Exercise details
Only the lines from the top of the data through the line with "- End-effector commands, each" should be repeated, each exactly as written.
>>>>
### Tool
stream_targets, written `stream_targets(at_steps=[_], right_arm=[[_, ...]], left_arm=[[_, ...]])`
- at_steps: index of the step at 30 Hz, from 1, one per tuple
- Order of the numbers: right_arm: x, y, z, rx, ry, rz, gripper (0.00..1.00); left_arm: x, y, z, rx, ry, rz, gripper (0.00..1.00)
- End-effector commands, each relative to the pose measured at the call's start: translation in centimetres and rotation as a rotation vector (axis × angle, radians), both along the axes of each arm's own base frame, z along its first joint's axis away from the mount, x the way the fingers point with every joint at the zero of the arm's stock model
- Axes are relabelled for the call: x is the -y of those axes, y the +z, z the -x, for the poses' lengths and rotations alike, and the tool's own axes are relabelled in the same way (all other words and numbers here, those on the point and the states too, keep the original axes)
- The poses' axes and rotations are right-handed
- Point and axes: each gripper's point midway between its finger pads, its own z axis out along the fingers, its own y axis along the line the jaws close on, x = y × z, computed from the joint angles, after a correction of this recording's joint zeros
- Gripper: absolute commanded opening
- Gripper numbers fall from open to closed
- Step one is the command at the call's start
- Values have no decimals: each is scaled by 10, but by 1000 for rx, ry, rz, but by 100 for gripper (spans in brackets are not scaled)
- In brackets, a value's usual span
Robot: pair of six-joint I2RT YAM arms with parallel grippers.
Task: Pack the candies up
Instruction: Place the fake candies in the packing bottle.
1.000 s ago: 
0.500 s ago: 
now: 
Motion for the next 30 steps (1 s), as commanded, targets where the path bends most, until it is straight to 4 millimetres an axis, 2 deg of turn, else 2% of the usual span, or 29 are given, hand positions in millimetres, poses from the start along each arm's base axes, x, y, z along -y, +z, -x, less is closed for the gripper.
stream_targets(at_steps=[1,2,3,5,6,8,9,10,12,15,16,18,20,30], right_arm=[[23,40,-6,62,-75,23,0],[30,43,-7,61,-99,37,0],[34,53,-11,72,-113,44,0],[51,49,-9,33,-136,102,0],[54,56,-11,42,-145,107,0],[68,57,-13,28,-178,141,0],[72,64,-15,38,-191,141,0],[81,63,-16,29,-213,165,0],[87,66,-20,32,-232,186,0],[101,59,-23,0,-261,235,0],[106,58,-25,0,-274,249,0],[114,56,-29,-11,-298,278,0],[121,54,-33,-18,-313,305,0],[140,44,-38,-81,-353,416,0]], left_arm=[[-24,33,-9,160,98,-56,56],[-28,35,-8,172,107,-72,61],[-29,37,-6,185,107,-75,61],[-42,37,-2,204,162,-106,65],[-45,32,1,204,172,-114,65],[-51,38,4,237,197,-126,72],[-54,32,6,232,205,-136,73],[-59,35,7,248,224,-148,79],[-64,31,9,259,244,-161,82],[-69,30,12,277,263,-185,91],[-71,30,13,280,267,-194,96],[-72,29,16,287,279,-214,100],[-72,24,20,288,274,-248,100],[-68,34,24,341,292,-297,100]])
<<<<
Completed exercise
### Tool
stream_targets, written `stream_targets(at_steps=[_], right_arm=[[_, ...]], left_arm=[[_, ...]])`
- at_steps: index of the step at 30 Hz, from 1, one per tuple
- Order of the numbers: right_arm: x, y, z, rx, ry, rz, gripper (0.00..1.00); left_arm: x, y, z, rx, ry, rz, gripper (0.00..1.00)
- End-effector commands, each relative to the pose measured at the call's start: translation in centimetres and rotation as a rotation vector (axis × angle, radians), both along the axes of each arm's own base frame, z along its first joint's axis away from the mount, x the way the fingers point with every joint at the zero of the arm's stock model

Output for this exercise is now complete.